<<<<

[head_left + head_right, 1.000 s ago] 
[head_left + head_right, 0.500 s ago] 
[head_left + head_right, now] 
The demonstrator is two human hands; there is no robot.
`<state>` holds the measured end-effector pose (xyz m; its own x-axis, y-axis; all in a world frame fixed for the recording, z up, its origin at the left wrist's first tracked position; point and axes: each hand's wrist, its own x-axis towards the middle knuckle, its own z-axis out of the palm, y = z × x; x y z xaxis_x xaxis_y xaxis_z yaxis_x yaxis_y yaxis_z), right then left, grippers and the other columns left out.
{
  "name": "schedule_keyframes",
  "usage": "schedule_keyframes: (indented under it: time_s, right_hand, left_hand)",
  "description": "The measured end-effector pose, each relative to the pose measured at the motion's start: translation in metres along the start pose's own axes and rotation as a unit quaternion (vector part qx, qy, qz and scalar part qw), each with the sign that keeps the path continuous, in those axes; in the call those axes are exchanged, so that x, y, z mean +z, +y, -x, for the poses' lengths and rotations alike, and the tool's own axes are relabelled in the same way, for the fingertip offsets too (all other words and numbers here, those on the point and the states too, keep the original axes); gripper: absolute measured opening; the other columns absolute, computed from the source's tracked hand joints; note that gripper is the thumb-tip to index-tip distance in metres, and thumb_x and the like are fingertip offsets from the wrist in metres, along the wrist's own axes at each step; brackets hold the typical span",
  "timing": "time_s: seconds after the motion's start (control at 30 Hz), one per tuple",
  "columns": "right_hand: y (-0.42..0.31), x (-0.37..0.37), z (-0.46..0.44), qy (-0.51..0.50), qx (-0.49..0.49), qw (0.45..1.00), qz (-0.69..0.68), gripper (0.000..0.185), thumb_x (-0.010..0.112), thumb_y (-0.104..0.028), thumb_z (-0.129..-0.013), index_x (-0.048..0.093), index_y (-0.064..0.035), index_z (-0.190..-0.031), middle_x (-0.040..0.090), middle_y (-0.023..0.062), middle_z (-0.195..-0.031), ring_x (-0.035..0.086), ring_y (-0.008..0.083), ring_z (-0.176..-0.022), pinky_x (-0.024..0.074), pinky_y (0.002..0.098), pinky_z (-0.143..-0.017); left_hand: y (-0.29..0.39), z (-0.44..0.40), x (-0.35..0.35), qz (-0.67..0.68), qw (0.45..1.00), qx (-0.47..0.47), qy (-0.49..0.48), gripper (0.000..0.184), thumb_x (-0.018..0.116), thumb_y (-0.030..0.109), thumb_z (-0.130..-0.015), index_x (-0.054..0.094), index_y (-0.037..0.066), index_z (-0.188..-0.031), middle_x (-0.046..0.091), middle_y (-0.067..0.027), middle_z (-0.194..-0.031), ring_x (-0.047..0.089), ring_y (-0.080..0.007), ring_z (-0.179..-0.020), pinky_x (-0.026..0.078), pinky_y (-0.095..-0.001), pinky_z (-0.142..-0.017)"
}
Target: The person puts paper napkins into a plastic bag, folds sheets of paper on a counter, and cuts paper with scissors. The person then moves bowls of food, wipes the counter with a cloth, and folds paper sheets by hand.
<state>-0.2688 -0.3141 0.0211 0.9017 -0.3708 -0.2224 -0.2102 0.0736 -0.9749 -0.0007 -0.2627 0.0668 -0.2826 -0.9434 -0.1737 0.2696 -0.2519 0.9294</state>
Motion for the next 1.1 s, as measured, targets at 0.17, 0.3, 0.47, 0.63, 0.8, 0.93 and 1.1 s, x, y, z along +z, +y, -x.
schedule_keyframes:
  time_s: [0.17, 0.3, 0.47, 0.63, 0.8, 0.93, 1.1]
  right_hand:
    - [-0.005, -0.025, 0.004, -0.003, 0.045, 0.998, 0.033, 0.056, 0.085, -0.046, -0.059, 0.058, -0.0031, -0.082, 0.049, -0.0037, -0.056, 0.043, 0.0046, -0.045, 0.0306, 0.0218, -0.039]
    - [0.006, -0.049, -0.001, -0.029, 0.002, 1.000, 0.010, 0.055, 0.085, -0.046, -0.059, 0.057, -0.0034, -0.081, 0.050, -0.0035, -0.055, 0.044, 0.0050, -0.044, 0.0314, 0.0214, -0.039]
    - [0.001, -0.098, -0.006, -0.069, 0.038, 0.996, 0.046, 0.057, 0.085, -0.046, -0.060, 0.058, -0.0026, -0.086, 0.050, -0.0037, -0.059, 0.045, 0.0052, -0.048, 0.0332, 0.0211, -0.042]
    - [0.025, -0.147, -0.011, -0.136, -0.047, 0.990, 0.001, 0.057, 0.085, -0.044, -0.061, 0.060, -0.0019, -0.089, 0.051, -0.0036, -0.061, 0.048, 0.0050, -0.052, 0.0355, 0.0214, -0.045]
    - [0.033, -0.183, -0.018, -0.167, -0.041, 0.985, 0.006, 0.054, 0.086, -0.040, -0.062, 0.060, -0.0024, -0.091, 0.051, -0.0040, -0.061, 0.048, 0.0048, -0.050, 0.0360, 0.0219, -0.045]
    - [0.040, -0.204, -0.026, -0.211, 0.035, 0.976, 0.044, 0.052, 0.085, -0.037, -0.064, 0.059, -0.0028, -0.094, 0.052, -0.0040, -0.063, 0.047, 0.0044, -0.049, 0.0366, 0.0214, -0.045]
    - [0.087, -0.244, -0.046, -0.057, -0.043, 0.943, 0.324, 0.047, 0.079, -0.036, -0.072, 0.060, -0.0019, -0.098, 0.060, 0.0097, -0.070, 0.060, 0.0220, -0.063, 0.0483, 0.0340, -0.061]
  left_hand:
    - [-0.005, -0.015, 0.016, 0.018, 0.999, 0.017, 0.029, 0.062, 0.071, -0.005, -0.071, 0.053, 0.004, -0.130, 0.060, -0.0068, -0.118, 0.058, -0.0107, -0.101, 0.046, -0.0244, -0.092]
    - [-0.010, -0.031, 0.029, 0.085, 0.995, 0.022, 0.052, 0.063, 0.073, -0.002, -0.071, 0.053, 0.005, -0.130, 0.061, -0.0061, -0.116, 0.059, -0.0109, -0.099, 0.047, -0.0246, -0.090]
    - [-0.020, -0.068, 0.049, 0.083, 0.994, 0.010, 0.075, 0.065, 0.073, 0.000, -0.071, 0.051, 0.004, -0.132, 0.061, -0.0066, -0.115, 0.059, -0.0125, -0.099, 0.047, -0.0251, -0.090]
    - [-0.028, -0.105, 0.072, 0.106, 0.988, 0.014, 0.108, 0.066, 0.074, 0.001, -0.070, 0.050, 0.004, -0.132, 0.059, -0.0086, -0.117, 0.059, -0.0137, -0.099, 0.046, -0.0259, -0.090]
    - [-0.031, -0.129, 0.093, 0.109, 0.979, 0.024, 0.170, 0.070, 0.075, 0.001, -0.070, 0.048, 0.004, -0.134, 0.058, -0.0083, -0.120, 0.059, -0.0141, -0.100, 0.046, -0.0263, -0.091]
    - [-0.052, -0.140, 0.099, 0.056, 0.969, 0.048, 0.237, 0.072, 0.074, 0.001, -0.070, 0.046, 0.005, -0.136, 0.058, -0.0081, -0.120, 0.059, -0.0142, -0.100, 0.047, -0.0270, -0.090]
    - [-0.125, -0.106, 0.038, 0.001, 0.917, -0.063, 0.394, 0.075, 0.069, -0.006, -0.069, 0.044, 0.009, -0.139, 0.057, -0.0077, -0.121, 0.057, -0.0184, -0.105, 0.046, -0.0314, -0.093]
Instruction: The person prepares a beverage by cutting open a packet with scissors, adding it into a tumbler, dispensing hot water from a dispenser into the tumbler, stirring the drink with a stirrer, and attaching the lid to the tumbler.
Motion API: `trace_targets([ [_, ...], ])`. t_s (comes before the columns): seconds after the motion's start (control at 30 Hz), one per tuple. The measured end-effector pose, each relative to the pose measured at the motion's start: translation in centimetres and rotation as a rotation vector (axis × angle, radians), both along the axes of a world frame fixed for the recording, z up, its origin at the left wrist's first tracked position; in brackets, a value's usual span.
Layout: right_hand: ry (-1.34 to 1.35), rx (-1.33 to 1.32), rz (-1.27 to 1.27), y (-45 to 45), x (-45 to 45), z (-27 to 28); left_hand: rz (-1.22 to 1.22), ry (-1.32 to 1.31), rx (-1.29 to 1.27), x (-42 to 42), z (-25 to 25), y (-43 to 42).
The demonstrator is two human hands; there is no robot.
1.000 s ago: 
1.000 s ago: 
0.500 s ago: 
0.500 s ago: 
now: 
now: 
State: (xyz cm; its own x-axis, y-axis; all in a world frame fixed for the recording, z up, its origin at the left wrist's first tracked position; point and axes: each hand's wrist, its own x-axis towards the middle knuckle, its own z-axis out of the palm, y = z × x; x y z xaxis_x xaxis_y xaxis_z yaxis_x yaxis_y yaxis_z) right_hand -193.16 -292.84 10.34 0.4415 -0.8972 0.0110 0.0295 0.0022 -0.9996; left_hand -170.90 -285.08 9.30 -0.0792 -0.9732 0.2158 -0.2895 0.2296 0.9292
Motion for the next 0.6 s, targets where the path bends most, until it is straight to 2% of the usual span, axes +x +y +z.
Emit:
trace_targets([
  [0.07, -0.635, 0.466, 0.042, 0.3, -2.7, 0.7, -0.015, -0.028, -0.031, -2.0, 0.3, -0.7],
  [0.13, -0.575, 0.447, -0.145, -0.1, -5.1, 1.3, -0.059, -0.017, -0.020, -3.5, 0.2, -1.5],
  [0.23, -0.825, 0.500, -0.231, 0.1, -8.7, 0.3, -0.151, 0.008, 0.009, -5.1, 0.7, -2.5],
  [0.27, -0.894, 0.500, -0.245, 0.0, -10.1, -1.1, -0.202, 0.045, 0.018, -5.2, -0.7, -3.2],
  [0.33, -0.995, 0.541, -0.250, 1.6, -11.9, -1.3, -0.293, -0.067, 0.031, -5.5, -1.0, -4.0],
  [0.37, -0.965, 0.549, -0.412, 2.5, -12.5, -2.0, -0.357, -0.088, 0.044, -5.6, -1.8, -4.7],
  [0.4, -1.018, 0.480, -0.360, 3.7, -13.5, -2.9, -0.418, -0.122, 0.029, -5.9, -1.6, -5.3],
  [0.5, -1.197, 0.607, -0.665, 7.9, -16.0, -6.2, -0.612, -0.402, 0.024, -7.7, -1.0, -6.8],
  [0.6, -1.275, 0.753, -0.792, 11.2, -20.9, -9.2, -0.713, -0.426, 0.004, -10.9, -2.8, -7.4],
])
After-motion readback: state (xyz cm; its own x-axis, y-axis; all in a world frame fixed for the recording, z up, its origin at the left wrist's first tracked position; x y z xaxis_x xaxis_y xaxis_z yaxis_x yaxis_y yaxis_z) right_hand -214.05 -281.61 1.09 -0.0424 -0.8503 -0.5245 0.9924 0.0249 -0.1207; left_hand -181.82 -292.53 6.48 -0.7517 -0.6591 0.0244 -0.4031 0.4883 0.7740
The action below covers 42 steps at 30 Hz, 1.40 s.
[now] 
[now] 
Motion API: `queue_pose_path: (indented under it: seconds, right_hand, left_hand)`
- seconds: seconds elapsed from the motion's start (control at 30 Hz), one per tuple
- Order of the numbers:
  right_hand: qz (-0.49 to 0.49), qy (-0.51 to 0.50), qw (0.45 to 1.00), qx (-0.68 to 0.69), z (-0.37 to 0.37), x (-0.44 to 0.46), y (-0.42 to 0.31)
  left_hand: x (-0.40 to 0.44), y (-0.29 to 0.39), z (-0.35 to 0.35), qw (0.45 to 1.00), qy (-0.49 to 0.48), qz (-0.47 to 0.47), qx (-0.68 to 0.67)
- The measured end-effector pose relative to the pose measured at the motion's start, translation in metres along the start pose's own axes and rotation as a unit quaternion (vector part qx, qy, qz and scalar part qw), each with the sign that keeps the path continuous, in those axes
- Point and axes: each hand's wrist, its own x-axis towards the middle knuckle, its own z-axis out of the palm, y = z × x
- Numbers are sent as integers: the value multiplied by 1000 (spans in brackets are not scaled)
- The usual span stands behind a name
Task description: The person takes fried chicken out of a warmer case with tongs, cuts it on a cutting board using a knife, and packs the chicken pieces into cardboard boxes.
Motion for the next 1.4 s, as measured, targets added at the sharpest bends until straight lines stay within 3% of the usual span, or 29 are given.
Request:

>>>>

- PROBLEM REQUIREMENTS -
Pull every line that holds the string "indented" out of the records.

- PROBLEM SOLUTION -
  "usage": "schedule_keyframes: (indented under it: time_s, right_hand, left_hand)",
Motion API: `queue_pose_path: (indented under it: seconds, right_hand, left_hand)`

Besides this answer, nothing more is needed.